• What to do: For the data below, report only the number of lines containing the string "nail".

• Source data:
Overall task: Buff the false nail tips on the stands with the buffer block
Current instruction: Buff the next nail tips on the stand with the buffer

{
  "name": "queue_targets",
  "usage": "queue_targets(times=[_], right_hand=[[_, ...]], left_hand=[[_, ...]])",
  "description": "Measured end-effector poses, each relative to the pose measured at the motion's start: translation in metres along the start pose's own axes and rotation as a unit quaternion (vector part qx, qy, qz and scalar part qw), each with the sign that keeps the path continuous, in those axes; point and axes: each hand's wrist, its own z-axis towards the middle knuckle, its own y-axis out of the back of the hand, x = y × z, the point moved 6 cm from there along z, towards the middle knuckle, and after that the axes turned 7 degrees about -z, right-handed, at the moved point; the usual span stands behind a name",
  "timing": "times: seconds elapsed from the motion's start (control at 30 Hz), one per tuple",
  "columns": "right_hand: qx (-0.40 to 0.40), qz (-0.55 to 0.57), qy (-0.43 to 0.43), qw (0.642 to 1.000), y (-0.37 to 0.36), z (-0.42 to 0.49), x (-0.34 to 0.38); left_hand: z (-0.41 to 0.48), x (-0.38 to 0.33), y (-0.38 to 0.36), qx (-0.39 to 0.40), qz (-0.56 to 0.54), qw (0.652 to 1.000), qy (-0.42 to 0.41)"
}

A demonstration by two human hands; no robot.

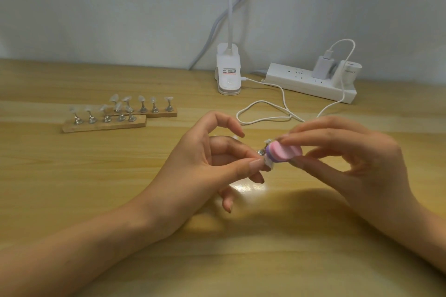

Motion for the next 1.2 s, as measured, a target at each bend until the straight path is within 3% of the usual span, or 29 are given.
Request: queue_targets(times=[0.13,0.4,0.8,1.1,1.2], right_hand=[[0.019,-0.003,0.034,0.999,-0.005,-0.001,0.006],[-0.014,0.041,-0.02,0.999,0.004,-0.004,-0.008],[0.012,0.043,0.02,0.999,-0.005,-0.004,0.008],[-0.039,0.093,-0.056,0.993,0.005,-0.005,-0.007],[-0.016,0.089,-0.023,0.996,0.0,-0.006,0.003]], left_hand=[[0.0,0.001,-0.001,-0.002,-0.001,1.0,0.008],[-0.001,-0.001,-0.002,0.015,-0.002,1.0,0.005],[-0.002,-0.001,-0.004,0.022,0.011,1.0,0.002],[-0.004,-0.007,-0.009,0.044,0.001,0.999,-0.01],[-0.004,-0.007,-0.009,0.041,0.001,0.999,-0.01]])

• Exercise solution: 2